3.3.3 The limiting factor concept, and the concept of target factors
The complexity portrayed in previous paragraphs is of but little use for practical purposes,
unless restated. As already said, the manifest production is governed at any time by numerous
factors simultaneously (acute limiting conditions or factors); yet, the overall productivity of waters
under otherwise comparable conditions is largely determined by those factors that limit
production over a substantial length of time during the main growth period (chronic limiting
conditions or factors). Though not in all circumstances, chronic limitation is most often due to
limited availability (systems internal) and supply (from outside the system) of key nutrients. Both,
acute and chronic limitation, are governed by some generalized form of the Michaelis-Menthen
relationship (cf. above).
To evaluate which element, or group of elements, are most likely to act as limiting factor,
the amounts and proportions of all critical elements present in biomass must be ranked against
their concentration and proportions in the water environment. With this, one can eliminate
immediately hydrogen and oxygen, and the elements of group 2 (section 3.2.1) as potentially
limiting. This leaves carbon, nitrogen, phosphorus and sulphur (group 1).

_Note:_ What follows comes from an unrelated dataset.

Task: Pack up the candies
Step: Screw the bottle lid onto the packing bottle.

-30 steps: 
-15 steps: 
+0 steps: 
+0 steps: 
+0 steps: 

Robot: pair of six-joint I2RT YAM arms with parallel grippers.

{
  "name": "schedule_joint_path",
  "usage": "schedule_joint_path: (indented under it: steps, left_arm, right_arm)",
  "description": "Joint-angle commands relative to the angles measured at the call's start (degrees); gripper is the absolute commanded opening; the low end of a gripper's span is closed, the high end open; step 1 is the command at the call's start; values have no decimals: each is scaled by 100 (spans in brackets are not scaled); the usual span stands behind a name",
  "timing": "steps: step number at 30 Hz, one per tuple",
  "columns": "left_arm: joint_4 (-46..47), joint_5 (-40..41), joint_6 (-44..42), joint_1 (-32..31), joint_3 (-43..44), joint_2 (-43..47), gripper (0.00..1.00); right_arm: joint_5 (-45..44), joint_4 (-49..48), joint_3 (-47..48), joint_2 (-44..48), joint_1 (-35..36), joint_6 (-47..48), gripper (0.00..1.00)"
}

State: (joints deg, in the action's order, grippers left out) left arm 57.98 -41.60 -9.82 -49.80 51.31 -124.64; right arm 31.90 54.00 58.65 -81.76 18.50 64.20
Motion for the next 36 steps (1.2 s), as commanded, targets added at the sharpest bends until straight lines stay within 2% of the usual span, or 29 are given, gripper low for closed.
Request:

Carbon in the form of
free CO 2, bicarbonates and carbonates, and sulphur in the form of sulphate are normally in
excess relative to nitrogen and phosphorus in both, fresh and marine waters, while trace
elements may or may not be. This makes nitrogen and phosphorus primary candidates for
chronic nutrient limitation.
Nitrogen and phosphorus are singled out as target substances not only because of their
overriding role in regulating aquatic productivity, but also because these factors are the only ones
that are amenable to control at source. Because control options for either nitrogen or
phosphorus reduction at source differ in regard to technologies and respective strategies that
are of dissimilar administrative and legislative economic consequences, it is further important
to know whether nitrogen or phosphorus is the prevailing limiting factor in any given situation.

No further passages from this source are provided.